Deribit options expiry signals hedging demand for Bitcoin, while Ether sits closer to neutral
A large block of Bitcoin and Ether options on the Deribit platform is set to expire Friday, totaling more than 14.6 billion in notional value and marking one of the heftier expiries of 2025. Traders appear to be leaning toward downside protection for Bitcoin even as Ether positions look comparatively balanced.
Bitcoin hedging activity dominates the expiry profile. There are 56,452 Bitcoin call contracts and 48,961 put contracts scheduled to settle, with notional open interest around 11.62 billion. The overall expiry is expected to roll off roughly 15 billion in notional, making it one of the heaviest months of the year. The open interest skews toward puts, concentrated in the 108,000 to 112,000 strike range—close to Bitcoin’s then-current price near 110,000. This clustering points to demand for protection against deeper downside moves. By contrast, call positions gather at higher strikes of 120,000 and above, implying some lingering hopes for a rebound.
Ether’s picture is more balanced. Call options total 393,534 contracts against 291,128 puts, representing a notional open interest of about 3.03 billion. Investors show more activity at call strikes around 3,800, 4,000 and 5,000, while puts concentrate at 4,000, 3,700 and 2,200. The data suggest a neutral stance for Ether relative to Bitcoin’s more protective posture.

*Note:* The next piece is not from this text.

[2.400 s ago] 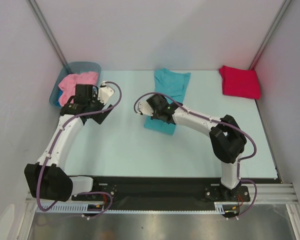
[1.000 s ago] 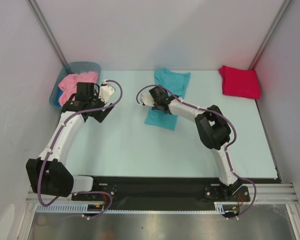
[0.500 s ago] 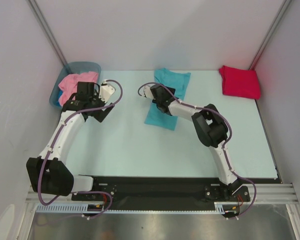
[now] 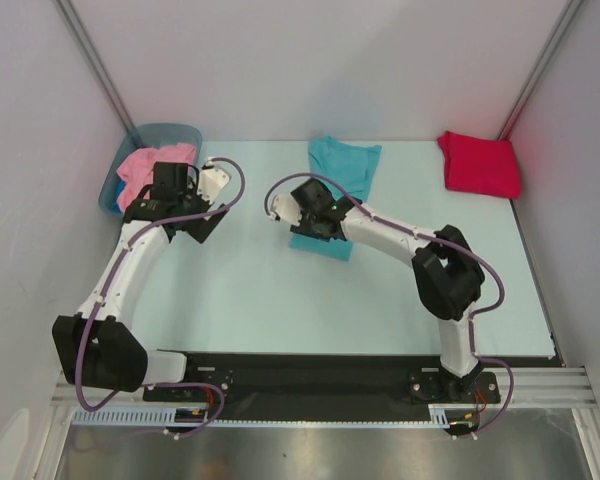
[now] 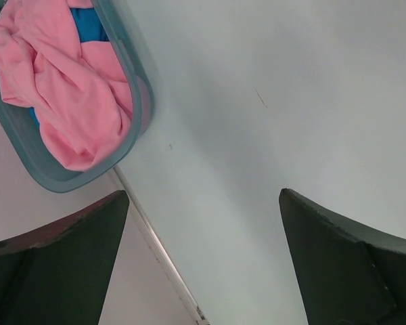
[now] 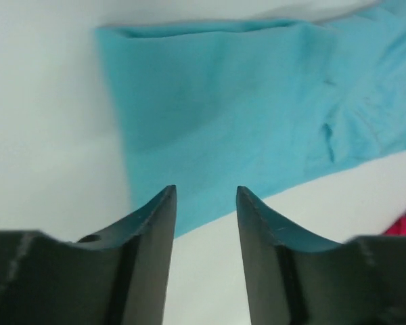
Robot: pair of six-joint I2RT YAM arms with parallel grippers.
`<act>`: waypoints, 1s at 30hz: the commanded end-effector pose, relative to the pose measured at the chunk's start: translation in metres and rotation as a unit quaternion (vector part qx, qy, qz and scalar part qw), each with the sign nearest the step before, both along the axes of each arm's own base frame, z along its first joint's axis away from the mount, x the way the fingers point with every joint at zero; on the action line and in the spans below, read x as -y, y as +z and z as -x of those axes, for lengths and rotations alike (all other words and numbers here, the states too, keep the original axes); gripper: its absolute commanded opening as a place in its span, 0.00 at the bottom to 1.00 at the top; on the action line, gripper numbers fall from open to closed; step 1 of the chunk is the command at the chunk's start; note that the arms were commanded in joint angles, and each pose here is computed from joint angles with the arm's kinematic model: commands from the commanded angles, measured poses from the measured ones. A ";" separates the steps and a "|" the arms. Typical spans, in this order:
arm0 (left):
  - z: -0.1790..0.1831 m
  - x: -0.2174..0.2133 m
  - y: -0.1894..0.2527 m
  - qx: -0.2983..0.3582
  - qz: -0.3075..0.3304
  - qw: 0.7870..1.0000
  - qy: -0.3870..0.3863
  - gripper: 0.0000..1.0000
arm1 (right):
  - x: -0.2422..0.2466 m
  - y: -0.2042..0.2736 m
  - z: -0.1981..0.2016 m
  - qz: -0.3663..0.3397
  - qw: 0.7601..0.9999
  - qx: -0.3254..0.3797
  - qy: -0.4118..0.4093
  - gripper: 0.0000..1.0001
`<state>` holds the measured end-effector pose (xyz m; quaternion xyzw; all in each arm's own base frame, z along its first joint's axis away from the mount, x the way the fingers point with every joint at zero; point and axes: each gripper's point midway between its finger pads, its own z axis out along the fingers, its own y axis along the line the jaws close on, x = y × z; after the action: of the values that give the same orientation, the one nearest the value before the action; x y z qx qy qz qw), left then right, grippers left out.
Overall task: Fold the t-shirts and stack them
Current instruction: Fold the tshirt
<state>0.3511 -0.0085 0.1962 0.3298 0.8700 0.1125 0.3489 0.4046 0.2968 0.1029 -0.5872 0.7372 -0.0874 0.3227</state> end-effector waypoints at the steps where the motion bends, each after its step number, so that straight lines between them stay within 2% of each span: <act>1: -0.005 0.008 0.022 0.029 0.018 0.999 -0.002 1.00 | -0.003 -0.001 0.038 0.000 0.999 -0.028 0.024 0.47; 2: -0.006 0.007 0.024 0.032 0.017 0.999 -0.002 1.00 | -0.007 -0.002 0.046 0.005 0.999 -0.027 0.033 0.55; 3: -0.008 0.008 0.027 0.035 0.016 0.999 -0.003 1.00 | -0.006 -0.008 0.052 0.009 0.999 -0.027 0.035 0.58; 8: -0.011 0.007 0.035 0.045 0.012 0.999 -0.003 1.00 | -0.007 -0.018 0.070 0.040 0.998 0.022 0.049 0.67; 19: -0.010 0.010 0.043 0.055 0.020 0.998 -0.005 1.00 | -0.002 -0.043 0.051 0.085 0.987 0.136 0.024 0.68; 28: -0.009 0.007 0.051 0.064 0.012 0.998 -0.005 1.00 | 0.001 -0.069 0.036 0.115 0.981 0.157 0.016 0.69; 30: -0.009 0.006 0.048 0.062 0.010 0.998 -0.005 1.00 | 0.003 -0.072 0.034 0.117 0.981 0.156 0.013 0.66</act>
<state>0.3574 -0.0111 0.2163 0.3293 0.8611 0.1177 0.3692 0.3646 0.2958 0.0433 -0.6130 0.6528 -0.2543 0.3652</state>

Market context and potential implications
– The difference in sentiment between the two leading assets reflects a broader dynamic: traders appear to be hedging Bitcoin risk more aggressively as the price has faced a pullback, while Ether’s decline has not fully shifted the sentiment into bearish territory.
– The timing of the expiry follows signals from Federal Reserve Chair Jerome Powell at last week’s Jackson Hole gathering, which commentators expect could help frame market tone into September. Powell hinted at the possibility of a rate cut at the Fed’s mid-September meeting, though he did not commit to easing.

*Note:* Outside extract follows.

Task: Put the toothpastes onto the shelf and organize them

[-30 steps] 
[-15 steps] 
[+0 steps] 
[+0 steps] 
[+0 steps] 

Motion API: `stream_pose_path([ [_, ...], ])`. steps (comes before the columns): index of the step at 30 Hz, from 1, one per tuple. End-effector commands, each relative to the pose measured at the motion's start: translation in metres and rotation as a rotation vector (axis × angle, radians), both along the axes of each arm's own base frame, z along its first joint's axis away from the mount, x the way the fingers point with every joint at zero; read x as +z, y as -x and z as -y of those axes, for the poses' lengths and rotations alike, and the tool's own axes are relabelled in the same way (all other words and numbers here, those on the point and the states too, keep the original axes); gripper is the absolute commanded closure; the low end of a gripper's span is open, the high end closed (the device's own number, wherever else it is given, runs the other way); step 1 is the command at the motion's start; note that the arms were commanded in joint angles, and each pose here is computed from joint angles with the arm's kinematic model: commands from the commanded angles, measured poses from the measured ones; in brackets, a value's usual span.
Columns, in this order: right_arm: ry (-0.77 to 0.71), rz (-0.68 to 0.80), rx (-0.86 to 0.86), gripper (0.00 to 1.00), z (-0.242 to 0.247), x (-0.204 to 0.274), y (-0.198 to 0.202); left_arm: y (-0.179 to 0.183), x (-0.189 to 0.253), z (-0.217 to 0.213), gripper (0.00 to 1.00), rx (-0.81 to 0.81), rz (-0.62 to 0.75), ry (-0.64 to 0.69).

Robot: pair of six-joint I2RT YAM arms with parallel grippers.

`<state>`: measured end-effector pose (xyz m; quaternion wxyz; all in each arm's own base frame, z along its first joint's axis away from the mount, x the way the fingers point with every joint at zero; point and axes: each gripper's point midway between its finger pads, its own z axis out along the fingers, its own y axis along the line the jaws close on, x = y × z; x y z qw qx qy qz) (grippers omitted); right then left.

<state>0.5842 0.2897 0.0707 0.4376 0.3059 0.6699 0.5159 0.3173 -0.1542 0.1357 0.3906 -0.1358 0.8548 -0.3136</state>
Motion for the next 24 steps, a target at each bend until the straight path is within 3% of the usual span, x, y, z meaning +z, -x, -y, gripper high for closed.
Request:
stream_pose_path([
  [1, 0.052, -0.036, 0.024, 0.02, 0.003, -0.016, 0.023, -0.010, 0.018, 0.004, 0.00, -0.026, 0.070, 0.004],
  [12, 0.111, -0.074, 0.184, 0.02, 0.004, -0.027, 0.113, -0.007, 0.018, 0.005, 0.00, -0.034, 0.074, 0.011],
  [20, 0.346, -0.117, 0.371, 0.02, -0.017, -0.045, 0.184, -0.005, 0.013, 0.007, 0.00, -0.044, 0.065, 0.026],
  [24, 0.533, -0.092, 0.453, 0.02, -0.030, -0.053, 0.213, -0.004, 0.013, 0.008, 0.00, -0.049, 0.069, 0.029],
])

– The options activity comes amid a backdrop of volatility and liquidations. Data from Coinglass show around 900 million of leveraged positions liquidated to start the week, with Bitcoin and Ether each sliding more than 1.5% alongside the S&P 500. Ether liquidations reached about 320 million, while Bitcoin liquidations were around 277 million. Smaller cap altcoins also posted losses.
What this could mean for price action
– Bitcoin: The concentration of puts near current levels and the presence of higher strike calls suggest a risk-hedging regime, with potential for near-term downside protection to cap downside moves unless buyers gain traction. If the expiry assets align with those put-heavy levels, there could be a bias toward prices drifting toward the major strike zone around 110,000, though a sudden shift in macro cues or buying interest could interrupt that path.
– Ether: With a more balanced distribution of calls and puts, Ether’s moves around expiry may be more modest, keeping upside and downside risks more evenly balanced in the near term.
Positive angle and takeaways
– The heavy expiry and active hedging activity illustrate a maturing crypto options market where participants routinely deploy risk management strategies rather than chasing one-sided bets. This can contribute to more stable price behavior around key expiry dates.
– The ongoing attention from major market events, including potential Fed policy moves, means traders are aligning hedges with macro signals, which can provide clearer risk metrics for both retail and institutional participants.
Summary
– Bitcoin shows a clear demand for downside protection ahead of Friday’s Deribit expiry, with put-heavy positioning near the spot and a buildup of higher-strike calls.
– Ether’s positioning is comparatively neutral, with robust activity on both call and put sides at several key strike levels.
– The expiry sits in a broader context of potential Fed policy shifts and recent liquidations, underscoring a cautious but increasingly sophisticated approach to risk management in the crypto options market.
If you’re looking for a constructive take, this expiry underscores how market participants are using options to manage risk in a volatile environment, potentially leading to more measured price action as September unfolds.